■ Records for the exercise ■
==========

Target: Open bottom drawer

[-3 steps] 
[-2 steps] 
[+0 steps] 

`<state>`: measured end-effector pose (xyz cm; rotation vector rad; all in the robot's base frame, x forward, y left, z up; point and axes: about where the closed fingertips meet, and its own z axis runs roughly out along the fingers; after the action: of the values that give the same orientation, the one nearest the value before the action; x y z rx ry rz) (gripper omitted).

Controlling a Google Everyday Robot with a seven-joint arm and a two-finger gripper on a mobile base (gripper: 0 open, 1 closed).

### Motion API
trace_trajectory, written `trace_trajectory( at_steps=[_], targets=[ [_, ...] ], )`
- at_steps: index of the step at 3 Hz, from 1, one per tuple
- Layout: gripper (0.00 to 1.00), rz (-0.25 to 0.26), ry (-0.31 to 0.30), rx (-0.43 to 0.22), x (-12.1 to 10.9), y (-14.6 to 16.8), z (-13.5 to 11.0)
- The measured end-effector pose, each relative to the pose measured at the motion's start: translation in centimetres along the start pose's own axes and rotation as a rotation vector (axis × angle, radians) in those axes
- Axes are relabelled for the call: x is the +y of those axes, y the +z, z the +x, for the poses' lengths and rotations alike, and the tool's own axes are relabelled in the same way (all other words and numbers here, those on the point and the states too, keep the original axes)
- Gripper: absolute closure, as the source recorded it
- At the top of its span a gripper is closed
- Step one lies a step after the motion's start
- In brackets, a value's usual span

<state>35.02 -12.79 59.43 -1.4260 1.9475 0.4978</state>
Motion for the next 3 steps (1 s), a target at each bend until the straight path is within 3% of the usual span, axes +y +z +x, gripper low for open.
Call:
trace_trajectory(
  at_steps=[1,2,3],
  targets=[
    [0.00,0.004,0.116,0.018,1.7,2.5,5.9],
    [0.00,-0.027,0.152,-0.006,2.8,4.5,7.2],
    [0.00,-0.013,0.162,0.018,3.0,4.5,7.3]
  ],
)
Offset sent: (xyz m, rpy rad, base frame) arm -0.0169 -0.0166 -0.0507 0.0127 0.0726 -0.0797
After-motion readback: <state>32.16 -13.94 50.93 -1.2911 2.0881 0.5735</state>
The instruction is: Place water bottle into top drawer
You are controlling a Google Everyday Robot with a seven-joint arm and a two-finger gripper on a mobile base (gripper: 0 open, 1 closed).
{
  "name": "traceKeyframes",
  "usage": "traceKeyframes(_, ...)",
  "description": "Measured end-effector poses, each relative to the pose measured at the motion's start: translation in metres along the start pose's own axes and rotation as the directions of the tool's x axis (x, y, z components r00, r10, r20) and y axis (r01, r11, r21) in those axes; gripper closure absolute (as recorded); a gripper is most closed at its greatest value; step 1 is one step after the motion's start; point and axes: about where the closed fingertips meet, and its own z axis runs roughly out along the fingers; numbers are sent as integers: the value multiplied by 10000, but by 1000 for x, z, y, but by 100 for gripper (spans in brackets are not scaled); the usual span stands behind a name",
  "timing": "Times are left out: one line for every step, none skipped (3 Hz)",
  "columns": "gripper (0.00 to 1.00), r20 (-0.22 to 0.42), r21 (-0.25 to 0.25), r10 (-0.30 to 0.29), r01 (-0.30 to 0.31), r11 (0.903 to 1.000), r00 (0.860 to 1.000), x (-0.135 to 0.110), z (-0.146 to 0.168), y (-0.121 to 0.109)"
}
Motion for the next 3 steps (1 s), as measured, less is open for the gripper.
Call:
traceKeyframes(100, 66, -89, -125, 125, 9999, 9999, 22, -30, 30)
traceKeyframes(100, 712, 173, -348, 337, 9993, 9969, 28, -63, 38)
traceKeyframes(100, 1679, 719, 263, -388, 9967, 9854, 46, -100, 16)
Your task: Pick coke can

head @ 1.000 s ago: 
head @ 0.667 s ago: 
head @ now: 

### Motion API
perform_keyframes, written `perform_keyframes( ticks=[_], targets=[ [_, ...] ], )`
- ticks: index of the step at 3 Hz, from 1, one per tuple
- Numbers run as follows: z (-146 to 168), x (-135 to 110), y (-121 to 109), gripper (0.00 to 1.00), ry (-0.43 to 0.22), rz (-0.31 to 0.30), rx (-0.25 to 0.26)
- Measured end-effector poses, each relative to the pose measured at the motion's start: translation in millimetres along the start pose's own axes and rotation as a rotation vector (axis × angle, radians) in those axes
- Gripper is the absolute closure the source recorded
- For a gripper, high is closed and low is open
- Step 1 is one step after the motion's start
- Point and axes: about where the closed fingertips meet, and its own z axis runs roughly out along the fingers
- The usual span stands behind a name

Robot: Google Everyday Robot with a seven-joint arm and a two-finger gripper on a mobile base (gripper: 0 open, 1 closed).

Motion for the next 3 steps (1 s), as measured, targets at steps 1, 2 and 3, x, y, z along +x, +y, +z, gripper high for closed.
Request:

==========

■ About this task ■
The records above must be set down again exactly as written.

■ Written response ■
Target: Open bottom drawer

[-3 steps] 
[-2 steps] 
[+0 steps] 

`<state>`: measured end-effector pose (xyz cm; rotation vector rad; all in the robot's base frame, x forward, y left, z up; point and axes: about where the closed fingertips meet, and its own z axis runs roughly out along the fingers; after the action: of the values that give the same orientation, the one nearest the value before the action; x y z rx ry rz) (gripper omitted).

Controlling a Google Everyday Robot with a seven-joint arm and a two-finger gripper on a mobile base (gripper: 0 open, 1 closed).

### Motion API
trace_trajectory, written `trace_trajectory( at_steps=[_], targets=[ [_, ...] ], )`
- at_steps: index of the step at 3 Hz, from 1, one per tuple
- Layout: gripper (0.00 to 1.00), rz (-0.25 to 0.26), ry (-0.31 to 0.30), rx (-0.43 to 0.22), x (-12.1 to 10.9), y (-14.6 to 16.8), z (-13.5 to 11.0)
- The measured end-effector pose, each relative to the pose measured at the motion's start: translation in centimetres along the start pose's own axes and rotation as a rotation vector (axis × angle, radians) in those axes
- Axes are relabelled for the call: x is the +y of those axes, y the +z, z the +x, for the poses' lengths and rotations alike, and the tool's own axes are relabelled in the same way (all other words and numbers here, those on the point and the states too, keep the original axes)
- Gripper: absolute closure, as the source recorded it
- At the top of its span a gripper is closed
- Step one lies a step after the motion's start
- In brackets, a value's usual span

<state>35.02 -12.79 59.43 -1.4260 1.9475 0.4978</state>
Motion for the next 3 steps (1 s), a target at each bend until the straight path is within 3% of the usual span, axes +y +z +x, gripper low for open.
Call:
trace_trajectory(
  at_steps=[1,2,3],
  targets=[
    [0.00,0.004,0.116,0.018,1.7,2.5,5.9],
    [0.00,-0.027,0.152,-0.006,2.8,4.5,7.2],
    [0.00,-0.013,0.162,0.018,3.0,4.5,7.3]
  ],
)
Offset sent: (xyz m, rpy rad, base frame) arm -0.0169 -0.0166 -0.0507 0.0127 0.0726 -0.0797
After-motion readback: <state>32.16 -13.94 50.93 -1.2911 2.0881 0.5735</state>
The instruction is: Place water bottle into top drawer
You are controlling a Google Everyday Robot with a seven-joint arm and a two-finger gripper on a mobile base (gripper: 0 open, 1 closed).
{
  "name": "traceKeyframes",
  "usage": "traceKeyframes(_, ...)",
  "description": "Measured end-effector poses, each relative to the pose measured at the motion's start: translation in metres along the start pose's own axes and rotation as the directions of the tool's x axis (x, y, z components r00, r10, r20) and y axis (r01, r11, r21) in those axes; gripper closure absolute (as recorded); a gripper is most closed at its greatest value; step 1 is one step after the motion's start; point and axes: about where the closed fingertips meet, and its own z axis runs roughly out along the fingers; numbers are sent as integers: the value multiplied by 10000, but by 1000 for x, z, y, but by 100 for gripper (spans in brackets are not scaled); the usual span stands behind a name",
  "timing": "Times are left out: one line for every step, none skipped (3 Hz)",
  "columns": "gripper (0.00 to 1.00), r20 (-0.22 to 0.42), r21 (-0.25 to 0.25), r10 (-0.30 to 0.29), r01 (-0.30 to 0.31), r11 (0.903 to 1.000), r00 (0.860 to 1.000), x (-0.135 to 0.110), z (-0.146 to 0.168), y (-0.121 to 0.109)"
}
Motion for the next 3 steps (1 s), as measured, less is open for the gripper.
Call:
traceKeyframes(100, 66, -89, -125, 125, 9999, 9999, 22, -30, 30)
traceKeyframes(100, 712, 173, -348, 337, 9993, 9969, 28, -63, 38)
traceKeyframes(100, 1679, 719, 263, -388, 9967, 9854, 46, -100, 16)
Your task: Pick coke can

head @ 1.000 s ago: 
head @ 0.667 s ago: 
head @ now: 

### Motion API
perform_keyframes, written `perform_keyframes( ticks=[_], targets=[ [_, ...] ], )`
- ticks: index of the step at 3 Hz, from 1, one per tuple
- Numbers run as follows: z (-146 to 168), x (-135 to 110), y (-121 to 109), gripper (0.00 to 1.00), ry (-0.43 to 0.22), rz (-0.31 to 0.30), rx (-0.25 to 0.26)
- Measured end-effector poses, each relative to the pose measured at the motion's start: translation in millimetres along the start pose's own axes and rotation as a rotation vector (axis × angle, radians) in those axes
- Gripper is the absolute closure the source recorded
- For a gripper, high is closed and low is open
- Step 1 is one step after the motion's start
- Point and axes: about where the closed fingertips meet, and its own z axis runs roughly out along the fingers
- The usual span stands behind a name

Robot: Google Everyday Robot with a seven-joint arm and a two-finger gripper on a mobile base (gripper: 0 open, 1 closed).

Motion for the next 3 steps (1 s), as measured, targets at steps 1, 2 and 3, x, y, z along +x, +y, +z, gripper high for closed.
Request:

No more output is required for the exercise.